A novel aspect of this study involves the use of data from real collision events, as well as simulated events, to train the network. This approach is used because the simulation - although very sophisticated - does not exhaustively reproduce all the details of the real collision data. In particular, the jets arising from long-lived particle decays are challenging to simulate accurately. The effect of applying this technique, dubbed "domain adaptation," is that the information provided by the neural network agrees to a high level of accuracy for both real and simulated collision data. This behaviour is a crucial trait for algorithms that will be used by searches for rare new-physics processes, as the algorithms must demonstrate robustness and reliability when applied to data.
The CMS Collaboration will deploy this new tool as part of its ongoing search for exotic, long-lived particles. This study is part of a larger, coordinated effort across all the LHC experiments to use modern machine techniques to improve how the large data samples are recorded by the detectors and the subsequent data analysis. For example, the use of domain adaptation may make it easier to deploy robust machine-learned models as part of future results. The experience gained from these types of study will increase the physics potential during Run 3, from 2021, and beyond with the High Luminosity LHC.

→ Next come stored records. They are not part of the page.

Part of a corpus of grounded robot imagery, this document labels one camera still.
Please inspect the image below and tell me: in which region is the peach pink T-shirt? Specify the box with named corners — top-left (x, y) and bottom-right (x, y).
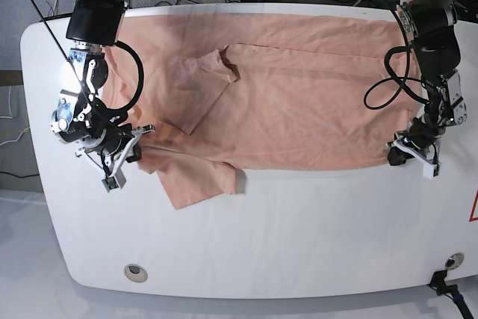
top-left (119, 13), bottom-right (419, 209)

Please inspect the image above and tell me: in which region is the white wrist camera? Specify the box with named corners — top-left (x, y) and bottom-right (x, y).
top-left (102, 172), bottom-right (126, 193)
top-left (423, 162), bottom-right (441, 179)

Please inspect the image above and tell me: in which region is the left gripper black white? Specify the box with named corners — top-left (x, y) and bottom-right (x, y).
top-left (386, 117), bottom-right (445, 166)

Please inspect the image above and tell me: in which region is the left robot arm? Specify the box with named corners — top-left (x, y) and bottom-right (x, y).
top-left (388, 0), bottom-right (467, 176)

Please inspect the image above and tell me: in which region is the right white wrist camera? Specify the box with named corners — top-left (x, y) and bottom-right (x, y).
top-left (102, 172), bottom-right (126, 193)

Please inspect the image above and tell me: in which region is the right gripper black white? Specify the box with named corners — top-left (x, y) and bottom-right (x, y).
top-left (75, 124), bottom-right (155, 179)

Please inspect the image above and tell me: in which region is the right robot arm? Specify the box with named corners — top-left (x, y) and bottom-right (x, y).
top-left (51, 0), bottom-right (155, 191)

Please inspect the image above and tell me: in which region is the left grey table grommet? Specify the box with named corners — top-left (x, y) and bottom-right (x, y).
top-left (124, 264), bottom-right (148, 283)

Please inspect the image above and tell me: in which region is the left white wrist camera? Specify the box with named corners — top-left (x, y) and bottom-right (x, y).
top-left (423, 162), bottom-right (441, 179)

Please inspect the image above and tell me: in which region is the red triangle warning sticker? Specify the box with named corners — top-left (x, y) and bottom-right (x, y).
top-left (469, 192), bottom-right (478, 222)

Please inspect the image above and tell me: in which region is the black clamp with cable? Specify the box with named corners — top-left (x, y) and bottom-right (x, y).
top-left (428, 270), bottom-right (474, 319)

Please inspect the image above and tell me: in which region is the grey table grommet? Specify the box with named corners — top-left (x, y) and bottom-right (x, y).
top-left (445, 253), bottom-right (465, 270)
top-left (124, 264), bottom-right (148, 283)

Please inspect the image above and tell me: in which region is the right grey table grommet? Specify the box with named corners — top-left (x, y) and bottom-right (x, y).
top-left (445, 253), bottom-right (465, 270)

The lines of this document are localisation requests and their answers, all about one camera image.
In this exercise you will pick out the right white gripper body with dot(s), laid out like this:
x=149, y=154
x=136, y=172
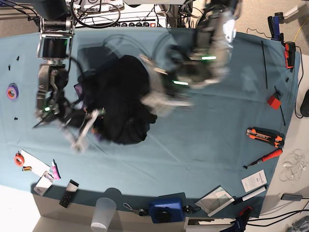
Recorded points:
x=82, y=120

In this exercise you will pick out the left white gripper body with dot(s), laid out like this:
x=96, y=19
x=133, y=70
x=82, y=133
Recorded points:
x=157, y=99

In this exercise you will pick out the black t-shirt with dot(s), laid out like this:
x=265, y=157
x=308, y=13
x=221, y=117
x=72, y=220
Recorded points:
x=117, y=89

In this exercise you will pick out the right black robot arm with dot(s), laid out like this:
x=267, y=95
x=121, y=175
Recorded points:
x=57, y=25

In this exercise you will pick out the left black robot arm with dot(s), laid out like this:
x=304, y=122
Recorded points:
x=203, y=64

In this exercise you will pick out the pink glue tube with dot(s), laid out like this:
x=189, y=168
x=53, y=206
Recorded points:
x=55, y=171

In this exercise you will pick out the black white remote control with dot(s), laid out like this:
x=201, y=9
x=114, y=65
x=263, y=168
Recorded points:
x=69, y=194

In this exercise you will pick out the white paper sheet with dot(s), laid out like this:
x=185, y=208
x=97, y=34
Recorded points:
x=38, y=167

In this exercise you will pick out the white packaged card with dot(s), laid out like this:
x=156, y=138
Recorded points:
x=44, y=183

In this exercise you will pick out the small brass battery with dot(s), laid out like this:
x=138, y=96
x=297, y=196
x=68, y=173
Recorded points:
x=26, y=168

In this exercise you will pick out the orange tape roll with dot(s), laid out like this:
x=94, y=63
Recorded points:
x=19, y=159

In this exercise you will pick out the translucent plastic cup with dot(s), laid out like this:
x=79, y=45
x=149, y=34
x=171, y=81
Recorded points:
x=103, y=213

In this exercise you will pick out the teal table cloth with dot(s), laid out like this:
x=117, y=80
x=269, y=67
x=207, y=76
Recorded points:
x=189, y=152

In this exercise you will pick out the purple tape roll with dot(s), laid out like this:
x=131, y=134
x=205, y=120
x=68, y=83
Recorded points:
x=12, y=91

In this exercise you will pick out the metal carabiner keyring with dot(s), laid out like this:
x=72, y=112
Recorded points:
x=140, y=212

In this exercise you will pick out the white power strip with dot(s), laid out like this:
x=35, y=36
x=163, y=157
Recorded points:
x=149, y=17

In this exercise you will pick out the folded map booklet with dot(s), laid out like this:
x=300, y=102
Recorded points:
x=215, y=201

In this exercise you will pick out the red cube block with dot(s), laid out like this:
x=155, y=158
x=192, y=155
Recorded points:
x=273, y=102

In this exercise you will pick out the orange black utility knife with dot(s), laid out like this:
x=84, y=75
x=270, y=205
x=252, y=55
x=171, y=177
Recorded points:
x=265, y=137

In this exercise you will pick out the thin black rod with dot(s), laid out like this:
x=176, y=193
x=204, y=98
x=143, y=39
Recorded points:
x=278, y=97

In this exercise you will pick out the black white marker pen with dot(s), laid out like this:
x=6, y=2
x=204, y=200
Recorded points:
x=250, y=195

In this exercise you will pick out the white printed card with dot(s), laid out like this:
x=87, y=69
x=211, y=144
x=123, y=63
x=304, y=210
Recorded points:
x=254, y=181

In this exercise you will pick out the orange black screwdriver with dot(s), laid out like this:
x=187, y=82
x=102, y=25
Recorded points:
x=269, y=156

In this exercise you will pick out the red black power tool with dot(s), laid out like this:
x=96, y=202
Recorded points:
x=289, y=53

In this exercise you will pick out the blue camera box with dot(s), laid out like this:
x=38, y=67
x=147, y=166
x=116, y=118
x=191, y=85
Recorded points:
x=166, y=210

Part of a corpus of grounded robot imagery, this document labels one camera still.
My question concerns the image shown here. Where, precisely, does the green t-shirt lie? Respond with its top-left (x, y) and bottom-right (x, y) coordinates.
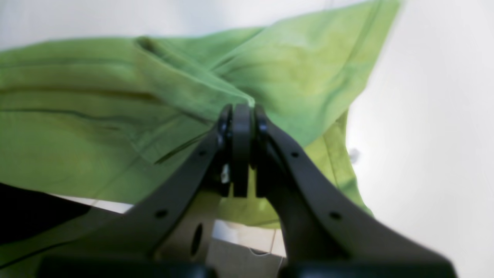
top-left (0, 0), bottom-right (402, 268)

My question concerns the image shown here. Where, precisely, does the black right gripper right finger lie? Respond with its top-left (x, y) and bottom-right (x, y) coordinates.
top-left (253, 106), bottom-right (457, 278)

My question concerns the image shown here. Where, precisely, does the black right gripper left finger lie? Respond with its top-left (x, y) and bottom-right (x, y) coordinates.
top-left (37, 105), bottom-right (233, 278)

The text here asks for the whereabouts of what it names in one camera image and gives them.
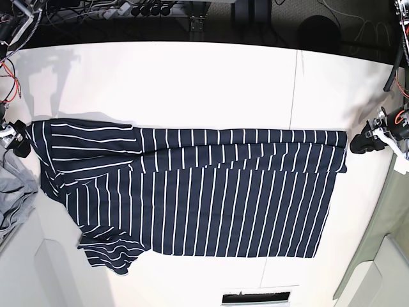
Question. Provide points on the white power strip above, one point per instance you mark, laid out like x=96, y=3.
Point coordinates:
x=111, y=12

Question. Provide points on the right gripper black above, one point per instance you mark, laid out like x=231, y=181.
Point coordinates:
x=22, y=146

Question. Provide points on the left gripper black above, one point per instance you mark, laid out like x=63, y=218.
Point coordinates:
x=393, y=124

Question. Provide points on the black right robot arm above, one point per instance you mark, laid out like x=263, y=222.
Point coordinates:
x=19, y=22

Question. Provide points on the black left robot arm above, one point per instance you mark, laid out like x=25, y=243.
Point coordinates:
x=402, y=50

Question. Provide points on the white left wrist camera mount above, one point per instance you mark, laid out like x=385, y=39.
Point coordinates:
x=379, y=132

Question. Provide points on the navy white striped t-shirt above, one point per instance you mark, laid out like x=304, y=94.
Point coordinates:
x=189, y=192

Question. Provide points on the grey crumpled cloth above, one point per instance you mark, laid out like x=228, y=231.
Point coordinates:
x=18, y=192

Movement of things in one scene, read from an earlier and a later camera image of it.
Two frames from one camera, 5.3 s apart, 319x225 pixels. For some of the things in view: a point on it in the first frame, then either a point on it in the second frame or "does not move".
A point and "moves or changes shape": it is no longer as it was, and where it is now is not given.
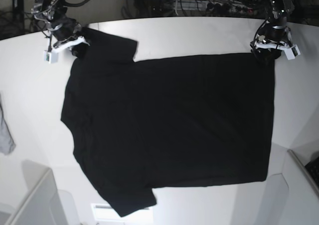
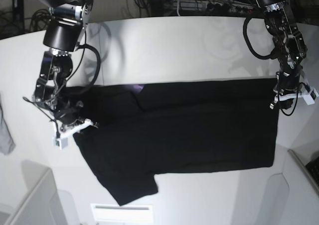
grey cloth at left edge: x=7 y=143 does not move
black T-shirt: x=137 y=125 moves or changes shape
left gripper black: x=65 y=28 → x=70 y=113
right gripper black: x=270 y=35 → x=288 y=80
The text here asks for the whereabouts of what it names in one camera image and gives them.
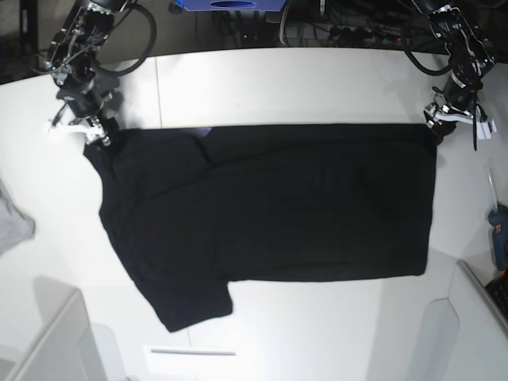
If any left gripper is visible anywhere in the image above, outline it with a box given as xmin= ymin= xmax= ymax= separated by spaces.
xmin=424 ymin=77 xmax=483 ymax=144

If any blue box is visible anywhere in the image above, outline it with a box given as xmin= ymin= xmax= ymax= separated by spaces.
xmin=175 ymin=0 xmax=287 ymax=12

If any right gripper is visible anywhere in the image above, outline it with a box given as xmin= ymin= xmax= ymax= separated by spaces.
xmin=49 ymin=89 xmax=120 ymax=148

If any grey cloth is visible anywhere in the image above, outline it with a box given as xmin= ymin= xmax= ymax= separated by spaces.
xmin=1 ymin=182 xmax=36 ymax=254

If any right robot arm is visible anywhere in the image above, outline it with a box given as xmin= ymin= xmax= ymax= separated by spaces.
xmin=35 ymin=1 xmax=157 ymax=147

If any blue glue gun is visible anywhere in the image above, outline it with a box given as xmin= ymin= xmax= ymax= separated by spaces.
xmin=487 ymin=203 xmax=507 ymax=271

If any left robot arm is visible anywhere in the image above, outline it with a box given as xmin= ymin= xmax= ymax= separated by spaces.
xmin=400 ymin=1 xmax=497 ymax=149

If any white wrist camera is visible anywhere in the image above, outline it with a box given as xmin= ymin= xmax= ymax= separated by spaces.
xmin=475 ymin=117 xmax=498 ymax=140
xmin=44 ymin=121 xmax=65 ymax=135

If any black keyboard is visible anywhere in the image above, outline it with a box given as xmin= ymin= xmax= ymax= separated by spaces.
xmin=486 ymin=274 xmax=508 ymax=318

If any black T-shirt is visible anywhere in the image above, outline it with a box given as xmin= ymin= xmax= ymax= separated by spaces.
xmin=83 ymin=124 xmax=437 ymax=333

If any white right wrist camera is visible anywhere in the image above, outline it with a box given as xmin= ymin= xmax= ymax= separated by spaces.
xmin=44 ymin=121 xmax=65 ymax=135

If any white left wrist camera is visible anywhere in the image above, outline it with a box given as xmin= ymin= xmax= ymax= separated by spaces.
xmin=475 ymin=117 xmax=498 ymax=140

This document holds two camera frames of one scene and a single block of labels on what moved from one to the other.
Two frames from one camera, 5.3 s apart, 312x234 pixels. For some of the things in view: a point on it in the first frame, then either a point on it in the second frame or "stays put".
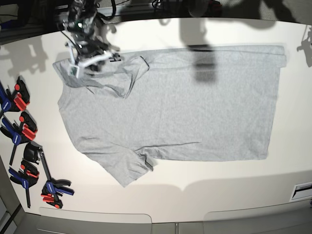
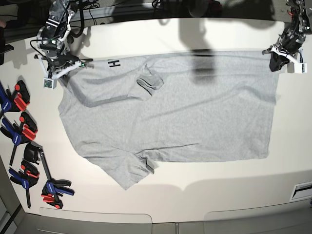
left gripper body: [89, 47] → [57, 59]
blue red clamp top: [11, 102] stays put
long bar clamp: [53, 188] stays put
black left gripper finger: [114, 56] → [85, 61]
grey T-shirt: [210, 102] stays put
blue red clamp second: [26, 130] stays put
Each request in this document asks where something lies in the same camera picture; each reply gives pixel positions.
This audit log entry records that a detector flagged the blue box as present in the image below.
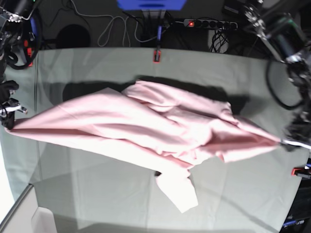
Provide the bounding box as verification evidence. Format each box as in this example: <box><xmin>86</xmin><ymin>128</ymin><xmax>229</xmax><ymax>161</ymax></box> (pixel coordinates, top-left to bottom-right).
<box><xmin>117</xmin><ymin>0</ymin><xmax>187</xmax><ymax>11</ymax></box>

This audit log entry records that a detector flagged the white bin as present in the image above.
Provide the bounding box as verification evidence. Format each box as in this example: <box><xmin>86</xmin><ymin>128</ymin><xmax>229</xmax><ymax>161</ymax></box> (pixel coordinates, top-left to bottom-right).
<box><xmin>0</xmin><ymin>184</ymin><xmax>57</xmax><ymax>233</ymax></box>

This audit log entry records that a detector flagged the black power strip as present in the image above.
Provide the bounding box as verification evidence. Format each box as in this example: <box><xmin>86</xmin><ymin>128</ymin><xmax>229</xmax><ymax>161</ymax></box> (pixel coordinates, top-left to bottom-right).
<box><xmin>183</xmin><ymin>19</ymin><xmax>239</xmax><ymax>31</ymax></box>

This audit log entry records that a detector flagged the orange clamp centre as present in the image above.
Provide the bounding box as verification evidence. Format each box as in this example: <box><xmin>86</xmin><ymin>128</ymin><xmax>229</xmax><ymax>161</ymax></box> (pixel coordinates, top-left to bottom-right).
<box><xmin>153</xmin><ymin>49</ymin><xmax>161</xmax><ymax>63</ymax></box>

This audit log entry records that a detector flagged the black round stool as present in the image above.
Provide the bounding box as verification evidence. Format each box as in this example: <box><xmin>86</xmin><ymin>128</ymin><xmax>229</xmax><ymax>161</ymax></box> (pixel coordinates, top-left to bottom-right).
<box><xmin>55</xmin><ymin>24</ymin><xmax>91</xmax><ymax>49</ymax></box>

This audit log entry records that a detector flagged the pink t-shirt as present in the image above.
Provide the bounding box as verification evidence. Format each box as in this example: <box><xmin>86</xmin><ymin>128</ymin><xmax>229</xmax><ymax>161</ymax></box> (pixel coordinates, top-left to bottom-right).
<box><xmin>8</xmin><ymin>80</ymin><xmax>280</xmax><ymax>213</ymax></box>

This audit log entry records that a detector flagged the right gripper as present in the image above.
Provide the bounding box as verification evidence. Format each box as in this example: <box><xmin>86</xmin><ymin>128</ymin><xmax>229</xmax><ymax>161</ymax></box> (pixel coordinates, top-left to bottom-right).
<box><xmin>0</xmin><ymin>98</ymin><xmax>28</xmax><ymax>130</ymax></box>

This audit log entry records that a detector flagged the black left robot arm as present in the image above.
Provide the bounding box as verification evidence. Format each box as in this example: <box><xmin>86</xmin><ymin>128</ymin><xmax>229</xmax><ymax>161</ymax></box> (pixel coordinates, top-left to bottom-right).
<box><xmin>242</xmin><ymin>0</ymin><xmax>311</xmax><ymax>151</ymax></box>

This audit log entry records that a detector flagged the green table cloth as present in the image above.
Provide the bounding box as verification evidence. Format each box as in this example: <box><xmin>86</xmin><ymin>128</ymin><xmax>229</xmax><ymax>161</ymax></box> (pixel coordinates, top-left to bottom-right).
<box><xmin>0</xmin><ymin>48</ymin><xmax>310</xmax><ymax>233</ymax></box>

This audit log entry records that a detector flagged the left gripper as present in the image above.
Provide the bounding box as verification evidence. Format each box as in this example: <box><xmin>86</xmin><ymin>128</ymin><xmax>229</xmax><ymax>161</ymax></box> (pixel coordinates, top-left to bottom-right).
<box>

Figure 3: Histograms of the output values from the neural network for real (black circular markers) and simulated (coloured filled histograms) proton-proton collision data without (left panel) and with (right panel) the application of domain adaptation. The lower panels display the ratios between the numbers of real data and simulated events obtained from each histogram bin. The ratios are significantly closer to unity for the right panel, which indicates an improved understanding of the neural network performance for real collision data, which is crucial to reduce false positive (and false negative!) scientific results when searching for exotic new particles.